Demikianlah situasi di Indonesia selepas Perang Dunia Kedua. Walaupun pemerintahan Sukarno-Hatta mampu mematahkan gerakan revolusioner, yang ditandai dengan hancurnya kekuatan PKI di peristiwa Madiun 1948 dan represi yang menyusul terhadap semua kekuatan oposisi revolusioner, kelas borjuasi nasional terlalu lemah untuk membangun sebuah rejim yang stabil. Ini persis karena pengkhianatan mereka terhadap revolusi nasional pada 17 Agustus 1945 dan perang kemerdekaan yang menyusul dari 1945-1949, satu periode yang dikenal sebagai Revolusi Agustus. Krisis-krisis konstitusional susul menyusul. Kabinet dibentuk hanya untuk lalu dibubarkan tidak lama kemudian. Dari 1949 hingga 1959, ada 10 kabinet yang berbeda. Dibutuhkan 6 tahun setelah perang kemerdekaan berakhir untuk menyelenggarakan pemilu, yang ternyata menjadi satu-satunya pemilu selama 20 tahun kepresidenan Sukarno dari 1945-1965. Hasil pemilu 1955 jauh dari memberikan kestabilan yang diperlukan. Tidak ada satupun partai politik yang meraih lebih dari 25 persen suara, bahkan partainya Sukarno, Partai Nasional Indonesia. Situasi yang tidak menentu ini menghasilkan serangkaian pemerintahan koalisi yang tidak bertahan lama. Ketidakstabilan politik yang berkepanjangan ini akhirnya mendorong Sukarno untuk merobek Konstitusi 1950, membubarkan Majelis Konstituante hasil pemilu 1955 yang telah menjadi impoten akibat ketidakmampuannya untuk merancang sebuah konstitusi yang baru, dan mendeklarasikan pada 1959 rejim “Demokrasi Terpimpin”. Di tengah kekacauan krisis konstitusional, kebuntuan parlementer, dan jatuh bangunnya kabinet, sesuatu yang menyerupai titik pangkal dimana segala hal lainnya berputar di sekitarnya harus ditetapkan, dan inilah peran yang diisi oleh Sukarno.

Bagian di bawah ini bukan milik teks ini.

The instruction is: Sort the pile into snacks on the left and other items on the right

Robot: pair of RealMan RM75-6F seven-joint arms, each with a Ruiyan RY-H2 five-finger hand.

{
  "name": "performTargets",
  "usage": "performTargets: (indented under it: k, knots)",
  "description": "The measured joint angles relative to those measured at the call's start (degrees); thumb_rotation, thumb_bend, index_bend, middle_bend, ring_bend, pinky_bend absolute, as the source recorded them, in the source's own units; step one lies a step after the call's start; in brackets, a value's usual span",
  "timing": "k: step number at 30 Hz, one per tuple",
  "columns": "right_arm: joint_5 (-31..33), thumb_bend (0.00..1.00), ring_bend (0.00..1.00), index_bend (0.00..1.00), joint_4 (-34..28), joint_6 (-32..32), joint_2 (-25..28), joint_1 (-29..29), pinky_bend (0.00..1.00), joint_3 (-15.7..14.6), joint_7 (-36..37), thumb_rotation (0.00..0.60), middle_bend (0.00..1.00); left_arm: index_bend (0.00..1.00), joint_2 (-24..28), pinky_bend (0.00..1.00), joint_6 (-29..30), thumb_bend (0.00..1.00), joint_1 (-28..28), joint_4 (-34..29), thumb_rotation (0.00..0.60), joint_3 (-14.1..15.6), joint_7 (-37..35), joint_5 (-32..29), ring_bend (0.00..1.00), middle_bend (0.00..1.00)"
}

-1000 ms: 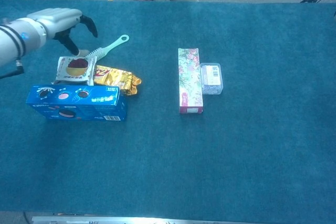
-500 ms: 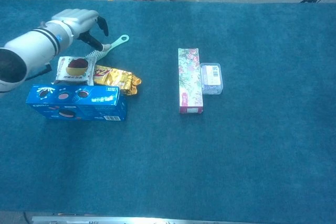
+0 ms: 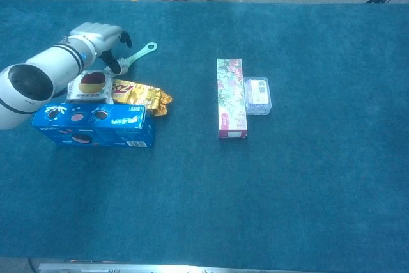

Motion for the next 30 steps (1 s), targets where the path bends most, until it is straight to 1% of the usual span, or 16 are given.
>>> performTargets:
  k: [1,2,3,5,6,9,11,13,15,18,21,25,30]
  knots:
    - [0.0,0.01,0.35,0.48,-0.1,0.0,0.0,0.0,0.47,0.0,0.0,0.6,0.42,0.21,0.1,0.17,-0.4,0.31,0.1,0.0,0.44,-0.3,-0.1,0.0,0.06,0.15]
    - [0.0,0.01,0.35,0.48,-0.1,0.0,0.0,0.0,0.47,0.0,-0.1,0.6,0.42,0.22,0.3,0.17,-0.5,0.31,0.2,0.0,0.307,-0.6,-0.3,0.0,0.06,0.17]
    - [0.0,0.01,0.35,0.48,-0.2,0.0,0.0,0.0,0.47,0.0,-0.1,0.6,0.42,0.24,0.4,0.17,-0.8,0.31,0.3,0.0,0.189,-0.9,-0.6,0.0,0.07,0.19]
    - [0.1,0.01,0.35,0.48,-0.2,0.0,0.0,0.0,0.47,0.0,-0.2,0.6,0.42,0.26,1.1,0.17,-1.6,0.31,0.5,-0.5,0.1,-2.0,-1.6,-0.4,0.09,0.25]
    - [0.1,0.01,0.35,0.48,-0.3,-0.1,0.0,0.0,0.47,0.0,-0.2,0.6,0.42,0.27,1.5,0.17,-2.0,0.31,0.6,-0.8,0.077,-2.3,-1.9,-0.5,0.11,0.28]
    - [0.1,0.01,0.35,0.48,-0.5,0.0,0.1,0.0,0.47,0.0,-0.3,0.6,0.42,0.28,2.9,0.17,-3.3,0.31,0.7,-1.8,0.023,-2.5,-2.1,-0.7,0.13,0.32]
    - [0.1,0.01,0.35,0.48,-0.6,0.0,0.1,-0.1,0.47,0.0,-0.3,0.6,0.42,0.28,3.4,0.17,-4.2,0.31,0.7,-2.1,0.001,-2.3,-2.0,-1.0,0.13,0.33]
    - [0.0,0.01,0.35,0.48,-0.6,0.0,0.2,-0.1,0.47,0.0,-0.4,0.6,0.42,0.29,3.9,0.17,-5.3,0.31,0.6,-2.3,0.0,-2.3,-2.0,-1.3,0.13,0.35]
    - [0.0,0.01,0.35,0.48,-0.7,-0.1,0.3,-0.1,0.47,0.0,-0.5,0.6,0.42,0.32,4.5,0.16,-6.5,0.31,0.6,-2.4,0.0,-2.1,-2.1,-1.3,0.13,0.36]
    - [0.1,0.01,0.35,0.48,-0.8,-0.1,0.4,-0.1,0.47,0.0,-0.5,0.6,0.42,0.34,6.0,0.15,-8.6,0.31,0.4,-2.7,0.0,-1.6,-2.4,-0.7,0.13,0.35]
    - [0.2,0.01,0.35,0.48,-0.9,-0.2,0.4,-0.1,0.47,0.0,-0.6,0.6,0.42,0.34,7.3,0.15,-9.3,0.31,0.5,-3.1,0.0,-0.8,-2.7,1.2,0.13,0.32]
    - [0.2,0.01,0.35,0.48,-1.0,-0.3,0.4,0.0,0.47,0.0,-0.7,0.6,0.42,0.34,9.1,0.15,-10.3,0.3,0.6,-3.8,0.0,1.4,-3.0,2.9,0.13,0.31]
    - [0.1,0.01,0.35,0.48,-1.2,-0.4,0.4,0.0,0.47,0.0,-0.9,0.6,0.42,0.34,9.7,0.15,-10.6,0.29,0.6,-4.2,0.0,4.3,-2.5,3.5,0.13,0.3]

Demokrasi Terpimpin adalah usaha Sukarno untuk menyelesaikan kebuntuan politik dan ketidakstabilan yang mengalir darinya. Sukarno menyalahkan nilai-nilai Barat – liberalisme dan parlementerisme – sebagai biang kerok kebuntuan ini, nilai-nilai yang menurutnya tidak sesuai dengan karakter orang Indonesia. Dia lalu mengajukan musyawarah dan mufakat di bawah bimbingan “sesepuh desa” sebagai solusinya. Kekuasaan Presiden – dan secara umum kekuasaan eksekutif dalam pemerintah – diperkuat dengan melemahkan parlemen (kekuasaan legislatif). Tentu saja “sesepuh desa” ini, yang secara esensi adalah Bonapartis, adalah Sukarno sendiri. Sukarno bahkan menganjurkan agar di bawah Demokrasi Terpimpin tidak diperlukan lagi partai-partai politik.[12] Namun dia terpaksa membatalkan niatnya ini karena protes dari PKI dan partai-partai politik massa lainnya.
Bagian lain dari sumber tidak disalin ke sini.